Из комитета комсомола в цех благодаря её стараниям стали приходить интересные предложения: всех приглашали участвовать в городском авторалли, кому-то выделялись комсомольские путёвки в дома отдыха, из премиального фонда ВЛКСМ перепадали денежки. Пока в бригаде делили пятьдесят комсомольских рублей или спорили, кого рекомендовать пилотом на авторалли, Фёдор превращался в тоскливое, рассеянное существо, которое отстранили, задвинули под плинтус, залепили рот изолентой. Он просто не знал, куда себя деть, и поэтому сидел сонный, с деланым равнодушием на лице, прислушиваясь к бригадному шуму. То, что ему было невыразимо грустно и одиноко, Ася поняла, когда увидела его на дежурстве боевой комсомольской дружины. Его раньше никакими уговорами нельзя было загнать на дежурство, а тут сидит за столом перед начальником БКД Байконуром Михайловичем и соглашается на любой маршрут.

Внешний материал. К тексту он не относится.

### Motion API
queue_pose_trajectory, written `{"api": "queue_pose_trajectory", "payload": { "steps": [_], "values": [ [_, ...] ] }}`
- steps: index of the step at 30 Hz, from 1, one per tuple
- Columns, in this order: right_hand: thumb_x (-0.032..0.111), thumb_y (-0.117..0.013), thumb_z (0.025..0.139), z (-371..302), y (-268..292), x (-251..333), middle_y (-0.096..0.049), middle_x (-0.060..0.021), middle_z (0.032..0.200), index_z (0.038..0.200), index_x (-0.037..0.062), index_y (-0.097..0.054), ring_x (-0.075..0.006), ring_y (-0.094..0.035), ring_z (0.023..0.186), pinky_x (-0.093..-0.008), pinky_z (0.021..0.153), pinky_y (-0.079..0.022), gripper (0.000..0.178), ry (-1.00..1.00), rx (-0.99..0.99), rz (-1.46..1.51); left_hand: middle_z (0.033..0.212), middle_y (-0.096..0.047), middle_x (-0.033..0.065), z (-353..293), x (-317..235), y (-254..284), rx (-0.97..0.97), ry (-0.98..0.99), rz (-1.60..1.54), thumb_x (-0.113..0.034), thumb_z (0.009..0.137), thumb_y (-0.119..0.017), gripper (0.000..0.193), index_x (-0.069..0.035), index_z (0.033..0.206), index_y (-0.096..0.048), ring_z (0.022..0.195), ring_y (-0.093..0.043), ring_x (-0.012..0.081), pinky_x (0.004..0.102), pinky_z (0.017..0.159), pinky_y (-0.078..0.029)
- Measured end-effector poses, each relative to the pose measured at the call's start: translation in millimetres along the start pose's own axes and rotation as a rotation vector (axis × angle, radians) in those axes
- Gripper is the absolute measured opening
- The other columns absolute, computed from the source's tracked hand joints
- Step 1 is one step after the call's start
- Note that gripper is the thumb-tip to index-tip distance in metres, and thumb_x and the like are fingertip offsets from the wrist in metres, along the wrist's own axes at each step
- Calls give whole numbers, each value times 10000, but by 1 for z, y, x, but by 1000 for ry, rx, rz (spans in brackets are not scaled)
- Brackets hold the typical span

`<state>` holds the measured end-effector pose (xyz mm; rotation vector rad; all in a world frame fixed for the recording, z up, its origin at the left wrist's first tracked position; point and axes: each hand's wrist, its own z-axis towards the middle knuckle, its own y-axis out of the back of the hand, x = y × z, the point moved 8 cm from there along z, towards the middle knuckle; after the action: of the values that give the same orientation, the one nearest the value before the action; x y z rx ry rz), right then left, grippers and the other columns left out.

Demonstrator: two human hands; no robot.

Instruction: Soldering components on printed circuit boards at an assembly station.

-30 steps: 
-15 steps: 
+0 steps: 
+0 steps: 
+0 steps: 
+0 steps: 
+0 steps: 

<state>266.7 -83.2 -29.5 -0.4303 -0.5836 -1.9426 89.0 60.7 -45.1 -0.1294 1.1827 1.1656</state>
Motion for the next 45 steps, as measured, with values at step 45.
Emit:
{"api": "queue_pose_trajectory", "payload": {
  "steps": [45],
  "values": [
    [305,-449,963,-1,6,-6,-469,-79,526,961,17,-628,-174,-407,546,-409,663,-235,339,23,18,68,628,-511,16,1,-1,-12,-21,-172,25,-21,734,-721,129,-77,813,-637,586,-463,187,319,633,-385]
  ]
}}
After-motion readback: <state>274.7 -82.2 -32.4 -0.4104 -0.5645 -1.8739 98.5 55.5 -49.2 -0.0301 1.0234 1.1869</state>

В первые месяцы работы комсоргом Ася, как ни старалась, не продвинула свой цех ни на один пункт в общезаводском рейтинге. Из шестидесяти восьми цехов завода ТСО плелось в последней двойке – с переменным успехом: то последним, то предпоследним. ТСО на совещании ругали за всё: кажется, по вине ТСО останавливался не только конвейер, но сама матушка-Земля. Наваливались всем скопом. Каждый начальник цеха в первую очередь в своих проблемах винил транспортников, потом инструментальщиков. Даже уборщицы на совещании пользовались бо́льшим уважением, чем Шутенко с его командой. По инерции прилетало и всем остальным – парткому, профкому, комсомолу. «Вот если бы они воспитывали в духе патриотизма!» – обычно заканчивал тираду очередной обвинитель. Асе было тоскливо от мысли, что она ничего не может сделать.